Set down the records again. Every word and mark must match exactly.

Recorded data

+++

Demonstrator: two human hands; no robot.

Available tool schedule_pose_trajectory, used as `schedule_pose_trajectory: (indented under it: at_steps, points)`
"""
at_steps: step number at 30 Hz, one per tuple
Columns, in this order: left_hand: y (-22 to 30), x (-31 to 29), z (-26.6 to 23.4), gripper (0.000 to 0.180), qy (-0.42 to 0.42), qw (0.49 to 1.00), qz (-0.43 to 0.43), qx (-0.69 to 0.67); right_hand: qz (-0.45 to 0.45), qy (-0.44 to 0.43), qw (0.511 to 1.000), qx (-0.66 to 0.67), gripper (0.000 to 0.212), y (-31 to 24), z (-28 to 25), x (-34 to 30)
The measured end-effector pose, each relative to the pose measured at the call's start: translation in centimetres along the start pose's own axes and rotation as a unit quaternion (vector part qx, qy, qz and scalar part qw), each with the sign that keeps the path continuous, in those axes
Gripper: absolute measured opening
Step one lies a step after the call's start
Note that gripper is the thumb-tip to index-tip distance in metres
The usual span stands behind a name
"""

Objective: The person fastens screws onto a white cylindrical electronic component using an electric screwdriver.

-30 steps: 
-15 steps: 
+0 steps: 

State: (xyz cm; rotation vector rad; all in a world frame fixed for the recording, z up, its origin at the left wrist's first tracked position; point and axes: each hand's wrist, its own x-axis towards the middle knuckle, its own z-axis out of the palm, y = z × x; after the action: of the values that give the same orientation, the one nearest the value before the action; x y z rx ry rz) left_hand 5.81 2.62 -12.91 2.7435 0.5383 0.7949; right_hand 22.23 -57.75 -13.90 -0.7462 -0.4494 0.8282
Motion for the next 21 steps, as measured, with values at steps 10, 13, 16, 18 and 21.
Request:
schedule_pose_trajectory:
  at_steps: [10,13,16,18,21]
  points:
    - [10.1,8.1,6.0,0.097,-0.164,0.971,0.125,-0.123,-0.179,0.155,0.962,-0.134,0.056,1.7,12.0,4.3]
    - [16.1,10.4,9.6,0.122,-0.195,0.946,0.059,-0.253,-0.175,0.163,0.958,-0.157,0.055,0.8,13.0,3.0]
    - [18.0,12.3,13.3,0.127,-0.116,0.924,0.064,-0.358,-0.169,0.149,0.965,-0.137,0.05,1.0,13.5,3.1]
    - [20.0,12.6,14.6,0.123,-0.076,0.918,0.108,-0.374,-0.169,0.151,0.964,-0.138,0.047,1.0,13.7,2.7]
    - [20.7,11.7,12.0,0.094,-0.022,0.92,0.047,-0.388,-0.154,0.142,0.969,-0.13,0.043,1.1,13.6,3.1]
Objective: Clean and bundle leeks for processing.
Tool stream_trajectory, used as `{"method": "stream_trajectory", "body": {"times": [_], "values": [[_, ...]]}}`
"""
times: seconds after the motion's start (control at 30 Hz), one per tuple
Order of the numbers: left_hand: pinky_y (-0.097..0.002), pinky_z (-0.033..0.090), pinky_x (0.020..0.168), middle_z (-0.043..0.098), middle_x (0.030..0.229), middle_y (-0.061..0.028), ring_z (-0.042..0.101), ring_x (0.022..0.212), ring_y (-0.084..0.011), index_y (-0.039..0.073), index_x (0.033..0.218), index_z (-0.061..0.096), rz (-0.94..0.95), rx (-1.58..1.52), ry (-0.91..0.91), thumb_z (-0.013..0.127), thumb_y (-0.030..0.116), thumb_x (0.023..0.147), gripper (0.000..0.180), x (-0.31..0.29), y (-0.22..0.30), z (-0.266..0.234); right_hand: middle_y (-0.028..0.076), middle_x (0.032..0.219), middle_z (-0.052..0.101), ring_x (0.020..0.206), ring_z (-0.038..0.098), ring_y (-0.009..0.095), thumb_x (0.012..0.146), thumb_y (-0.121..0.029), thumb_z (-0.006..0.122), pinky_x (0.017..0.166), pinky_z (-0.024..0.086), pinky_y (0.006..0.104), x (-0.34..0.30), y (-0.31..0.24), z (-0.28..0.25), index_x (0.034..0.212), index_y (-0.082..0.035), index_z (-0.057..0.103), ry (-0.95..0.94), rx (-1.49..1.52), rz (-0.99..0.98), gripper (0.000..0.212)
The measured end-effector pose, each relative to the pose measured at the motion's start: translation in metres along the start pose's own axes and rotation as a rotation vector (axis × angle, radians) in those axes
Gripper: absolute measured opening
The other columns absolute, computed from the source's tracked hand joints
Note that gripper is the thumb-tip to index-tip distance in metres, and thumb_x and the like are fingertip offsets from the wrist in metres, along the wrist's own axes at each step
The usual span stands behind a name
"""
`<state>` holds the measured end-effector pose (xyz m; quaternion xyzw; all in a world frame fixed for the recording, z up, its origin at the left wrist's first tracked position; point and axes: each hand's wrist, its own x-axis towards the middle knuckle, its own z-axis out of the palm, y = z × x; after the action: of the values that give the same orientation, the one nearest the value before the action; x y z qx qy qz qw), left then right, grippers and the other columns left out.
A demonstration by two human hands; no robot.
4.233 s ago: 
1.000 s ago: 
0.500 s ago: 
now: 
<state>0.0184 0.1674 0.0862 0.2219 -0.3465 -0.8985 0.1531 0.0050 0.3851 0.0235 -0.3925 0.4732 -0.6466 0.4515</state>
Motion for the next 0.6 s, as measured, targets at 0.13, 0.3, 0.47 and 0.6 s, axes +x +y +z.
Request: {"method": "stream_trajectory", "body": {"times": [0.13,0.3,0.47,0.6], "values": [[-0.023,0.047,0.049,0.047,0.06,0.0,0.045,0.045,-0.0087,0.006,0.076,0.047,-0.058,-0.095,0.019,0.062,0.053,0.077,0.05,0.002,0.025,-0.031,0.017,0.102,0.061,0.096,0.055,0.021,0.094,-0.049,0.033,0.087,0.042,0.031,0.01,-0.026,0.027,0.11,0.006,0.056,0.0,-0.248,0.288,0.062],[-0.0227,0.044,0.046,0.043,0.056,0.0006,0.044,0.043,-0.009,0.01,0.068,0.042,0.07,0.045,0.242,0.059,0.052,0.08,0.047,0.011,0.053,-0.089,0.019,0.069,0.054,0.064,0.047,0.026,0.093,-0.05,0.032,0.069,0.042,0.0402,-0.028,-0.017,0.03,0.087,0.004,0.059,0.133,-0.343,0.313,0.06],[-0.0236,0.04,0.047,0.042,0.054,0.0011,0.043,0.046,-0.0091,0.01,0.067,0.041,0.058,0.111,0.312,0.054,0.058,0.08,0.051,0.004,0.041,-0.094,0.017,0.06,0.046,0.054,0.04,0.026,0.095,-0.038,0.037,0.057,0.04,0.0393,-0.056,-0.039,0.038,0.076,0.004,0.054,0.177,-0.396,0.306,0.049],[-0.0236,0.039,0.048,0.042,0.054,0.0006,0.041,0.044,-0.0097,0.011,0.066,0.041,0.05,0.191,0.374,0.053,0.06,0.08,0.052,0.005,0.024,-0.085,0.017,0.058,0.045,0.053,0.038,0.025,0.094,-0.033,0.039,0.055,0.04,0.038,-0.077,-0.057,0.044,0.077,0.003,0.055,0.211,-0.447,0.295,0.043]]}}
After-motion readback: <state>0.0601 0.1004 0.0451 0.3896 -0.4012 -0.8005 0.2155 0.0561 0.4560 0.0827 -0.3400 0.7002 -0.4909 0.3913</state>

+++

The completed task:
Demonstrator: two human hands; no robot.

Available tool schedule_pose_trajectory, used as `schedule_pose_trajectory: (indented under it: at_steps, points)`
"""
at_steps: step number at 30 Hz, one per tuple
Columns, in this order: left_hand: y (-22 to 30), x (-31 to 29), z (-26.6 to 23.4), gripper (0.000 to 0.180), qy (-0.42 to 0.42), qw (0.49 to 1.00), qz (-0.43 to 0.43), qx (-0.69 to 0.67); right_hand: qz (-0.45 to 0.45), qy (-0.44 to 0.43), qw (0.511 to 1.000), qx (-0.66 to 0.67), gripper (0.000 to 0.212), y (-31 to 24), z (-28 to 25), x (-34 to 30)
The measured end-effector pose, each relative to the pose measured at the call's start: translation in centimetres along the start pose's own axes and rotation as a unit quaternion (vector part qx, qy, qz and scalar part qw), each with the sign that keeps the path continuous, in those axes
Gripper: absolute measured opening
Step one lies a step after the call's start
Note that gripper is the thumb-tip to index-tip distance in metres
The usual span stands behind a name
"""

Objective: The person fastens screws onto a white cylindrical electronic component using an electric screwdriver.

-30 steps: 
-15 steps: 
+0 steps: 

State: (xyz cm; rotation vector rad; all in a world frame fixed for the recording, z up, its origin at the left wrist's first tracked position; point and axes: each hand's wrist, its own x-axis towards the middle knuckle, its own z-axis out of the palm, y = z × x; after the action: of the values that give the same orientation, the one nearest the value before the action; x y z rx ry rz) left_hand 5.81 2.62 -12.91 2.7435 0.5383 0.7949; right_hand 22.23 -57.75 -13.90 -0.7462 -0.4494 0.8282
Motion for the next 21 steps, as measured, with values at steps 10, 13, 16, 18 and 21.
Request:
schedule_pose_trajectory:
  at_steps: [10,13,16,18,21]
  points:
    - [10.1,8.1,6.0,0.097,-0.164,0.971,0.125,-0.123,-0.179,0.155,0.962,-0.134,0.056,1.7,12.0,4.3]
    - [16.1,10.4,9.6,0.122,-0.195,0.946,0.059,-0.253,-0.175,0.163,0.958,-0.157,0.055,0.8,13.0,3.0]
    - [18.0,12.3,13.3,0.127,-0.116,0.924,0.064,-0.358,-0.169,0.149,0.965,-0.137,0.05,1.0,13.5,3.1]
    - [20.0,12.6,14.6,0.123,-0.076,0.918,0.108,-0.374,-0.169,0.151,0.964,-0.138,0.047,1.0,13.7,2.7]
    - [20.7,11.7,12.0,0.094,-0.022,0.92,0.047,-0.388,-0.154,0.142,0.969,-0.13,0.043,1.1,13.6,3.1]
Objective: Clean and bundle leeks for processing.
Tool stream_trajectory, used as `{"method": "stream_trajectory", "body": {"times": [_], "values": [[_, ...]]}}`
"""
times: seconds after the motion's start (control at 30 Hz), one per tuple
Order of the numbers: left_hand: pinky_y (-0.097..0.002), pinky_z (-0.033..0.090), pinky_x (0.020..0.168), middle_z (-0.043..0.098), middle_x (0.030..0.229), middle_y (-0.061..0.028), ring_z (-0.042..0.101), ring_x (0.022..0.212), ring_y (-0.084..0.011), index_y (-0.039..0.073), index_x (0.033..0.218), index_z (-0.061..0.096), rz (-0.94..0.95), rx (-1.58..1.52), ry (-0.91..0.91), thumb_z (-0.013..0.127), thumb_y (-0.030..0.116), thumb_x (0.023..0.147), gripper (0.000..0.180), x (-0.31..0.29), y (-0.22..0.30), z (-0.266..0.234); right_hand: middle_y (-0.028..0.076), middle_x (0.032..0.219), middle_z (-0.052..0.101), ring_x (0.020..0.206), ring_z (-0.038..0.098), ring_y (-0.009..0.095), thumb_x (0.012..0.146), thumb_y (-0.121..0.029), thumb_z (-0.006..0.122), pinky_x (0.017..0.166), pinky_z (-0.024..0.086), pinky_y (0.006..0.104), x (-0.34..0.30), y (-0.31..0.24), z (-0.28..0.25), index_x (0.034..0.212), index_y (-0.082..0.035), index_z (-0.057..0.103), ry (-0.95..0.94), rx (-1.49..1.52), rz (-0.99..0.98), gripper (0.000..0.212)
The measured end-effector pose, each relative to the pose measured at the motion's start: translation in metres along the start pose's own axes and rotation as a rotation vector (axis × angle, radians) in those axes
Gripper: absolute measured opening
The other columns absolute, computed from the source's tracked hand joints
Note that gripper is the thumb-tip to index-tip distance in metres, and thumb_x and the like are fingertip offsets from the wrist in metres, along the wrist's own axes at each step
The usual span stands behind a name
"""
`<state>` holds the measured end-effector pose (xyz m; quaternion xyzw; all in a world frame fixed for the recording, z up, its origin at the left wrist's first tracked position; point and axes: each hand's wrist, its own x-axis towards the middle knuckle, its own z-axis out of the palm, y = z × x; after the action: of the values that give the same orientation, the one nearest the value before the action; x y z qx qy qz qw), left then right, grippers and the other columns left out.
A demonstration by two human hands; no robot.
4.233 s ago: 
1.000 s ago: 
0.500 s ago: 
now: 
<state>0.0184 0.1674 0.0862 0.2219 -0.3465 -0.8985 0.1531 0.0050 0.3851 0.0235 -0.3925 0.4732 -0.6466 0.4515</state>
Motion for the next 0.6 s, as measured, targets at 0.13, 0.3, 0.47 and 0.6 s, axes +x +y +z.
Request: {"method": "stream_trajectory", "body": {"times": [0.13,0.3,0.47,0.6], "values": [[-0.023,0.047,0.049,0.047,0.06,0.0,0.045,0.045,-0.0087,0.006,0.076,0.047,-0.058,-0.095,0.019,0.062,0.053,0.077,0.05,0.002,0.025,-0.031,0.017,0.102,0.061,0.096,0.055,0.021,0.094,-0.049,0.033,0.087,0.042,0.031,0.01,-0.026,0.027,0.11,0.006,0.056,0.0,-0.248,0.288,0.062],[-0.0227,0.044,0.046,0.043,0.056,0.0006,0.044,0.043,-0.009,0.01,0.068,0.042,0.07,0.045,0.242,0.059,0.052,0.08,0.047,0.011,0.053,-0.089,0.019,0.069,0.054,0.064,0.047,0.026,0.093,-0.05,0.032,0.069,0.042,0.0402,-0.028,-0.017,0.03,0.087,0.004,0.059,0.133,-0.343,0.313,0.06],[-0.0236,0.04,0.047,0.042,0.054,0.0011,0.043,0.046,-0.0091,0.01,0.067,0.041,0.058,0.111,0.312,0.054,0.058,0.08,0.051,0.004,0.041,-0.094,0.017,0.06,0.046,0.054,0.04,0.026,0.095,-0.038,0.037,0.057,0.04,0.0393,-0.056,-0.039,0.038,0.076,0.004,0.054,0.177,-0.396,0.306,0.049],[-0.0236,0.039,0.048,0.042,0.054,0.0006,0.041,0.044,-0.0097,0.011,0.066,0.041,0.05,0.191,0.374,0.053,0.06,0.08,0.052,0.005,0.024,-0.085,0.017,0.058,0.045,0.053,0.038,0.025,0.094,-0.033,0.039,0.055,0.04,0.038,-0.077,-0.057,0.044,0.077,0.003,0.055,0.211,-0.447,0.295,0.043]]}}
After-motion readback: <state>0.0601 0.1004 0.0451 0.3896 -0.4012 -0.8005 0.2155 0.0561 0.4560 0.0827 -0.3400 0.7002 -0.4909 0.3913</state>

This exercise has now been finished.